VIRACASAQUISMO
O pesado nortenho Carlos Abreu Amorim , homem de vasta envergadura (como nos pardais e nos aviões, envergadura é a distância que vai da ponta de uma asa à ponta da outra), veio surpreender as gentes ao afirmar que “deixou de ser liberal”, porque acredita num “Estado forte”. Há quem diga que este grande opinante é prodessor não sei de quê, jurista de uma especialidade qualquer e que, tendo entrado na política como independente pela mão de Passos Coelho, depressa se filiou no partido, sendo este social-democrata.
O fulano consegue ser, ao que parece, de tudo um pouco. Dirá quem isto ler que o PSD não é social-democrata. Terá razão, porque o PSD, nas actuais circunstâncias, não é coisa nenhuma, isto é, cabe-lhe gerir a embrulhada nacional, o que exige pragmatismo e atenção às opiniões dos fulanos de Bruxelas e aos humores dos credores. O mesmo acontecerá ao PS, se tivermos a monumental desgraça de o ver voltar ao poder com o seu abominável cortejo de irresponsáveis.
No caso do nosso herói, como é evidente, o súbito abandono das convicções liberais, sem indicação clara das que as substituiram lá nos neurónios, não se deve, por isso a pressões partidárias. Nem se deverá a alguma iluminação, tipo São Paulo à beira do abismo, que o fizesse abjurar de anos e anos de postura liberal.
Segundo o douto parecer do IRRITADO a razão só pode ser uma: o rapaz não faz ideia do que seja liberalismo. Não terá lido, não se terá informado, não pensou no assunto, não olhou para a história: a coisa não passava de rótulo a que se agarrava para se sentir diferente, para ter um lugar aparte em colóquios e debates. Ou então o tipo é burro, o que não parece corresponder à verdade.
Quer um Estado forte?
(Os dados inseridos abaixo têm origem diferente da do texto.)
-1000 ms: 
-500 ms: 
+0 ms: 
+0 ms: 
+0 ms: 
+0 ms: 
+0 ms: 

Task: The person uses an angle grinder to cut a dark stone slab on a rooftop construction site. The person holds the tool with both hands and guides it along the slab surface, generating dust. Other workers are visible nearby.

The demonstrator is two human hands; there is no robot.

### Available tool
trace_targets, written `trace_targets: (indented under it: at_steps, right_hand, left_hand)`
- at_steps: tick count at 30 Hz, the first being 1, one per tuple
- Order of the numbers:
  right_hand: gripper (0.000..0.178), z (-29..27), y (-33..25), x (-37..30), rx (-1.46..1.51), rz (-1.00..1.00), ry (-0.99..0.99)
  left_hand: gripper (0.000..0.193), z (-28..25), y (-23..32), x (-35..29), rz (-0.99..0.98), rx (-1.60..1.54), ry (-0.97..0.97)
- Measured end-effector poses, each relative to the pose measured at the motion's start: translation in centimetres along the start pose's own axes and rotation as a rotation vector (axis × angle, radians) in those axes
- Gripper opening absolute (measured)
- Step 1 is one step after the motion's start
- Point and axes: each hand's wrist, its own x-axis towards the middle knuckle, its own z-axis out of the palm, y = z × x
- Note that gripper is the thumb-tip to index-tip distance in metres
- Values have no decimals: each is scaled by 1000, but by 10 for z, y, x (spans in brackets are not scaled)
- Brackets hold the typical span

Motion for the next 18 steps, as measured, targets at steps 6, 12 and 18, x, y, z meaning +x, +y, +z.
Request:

Confunde, com certeza, Estado forte com Estado proprietário, empresário, juiz em causa própria. Não vê, sequer, que os políticos que usam ser tratados por liberais ou ultra liberais, foram líderes fortíssimos de Estados tão fortes quanto eles. Ou seja, excluiram o Estado do que lhe não competia, e deram liberdade às suas sociedades. O tal Amorim não terá, sequer, na cabeça, as grandes máximas liberais que nos ensinam ser o liberalismo o capitalismo nos limites da lei democrática. Não é capaz de pensar que, onde o capitalismo falha, exagera, abusa, é porque o Estado ou não soube cumprir as suas funções ou se meteu onde não era chamado. O liberalismo é incompatível com ditaduras, como é incompatível com o socialismo. Há liberalismo onde há liberdade social, política e económica, lei, mercado. Em suma, onde cada um é responsável pelo que faz, respeitando os demais. Será legítimo, ou possível, abjurar do liberalismo, quando se compreende estes tão simples princípios?
Justo é dizer que, por cá, nunca houve liberalismo, nem quando, o chamado liberalismo político se impôs no sec. XIX, depois da guerra, nem no sec. XX depois da república, ainda menos depois do mergulho ultrasocialista que o 25 criou. O que pode ser motivo de tristeza ou alegria, segundo a postura de cada um, mas não devia servir para que liberias que como tal se afirmam deixem de ser o que são. A não ser que nunca o tivessem sido ou que nunca tivessem percebido o que andavam a defender. Amorins destes não fazem cá falta nenhuma.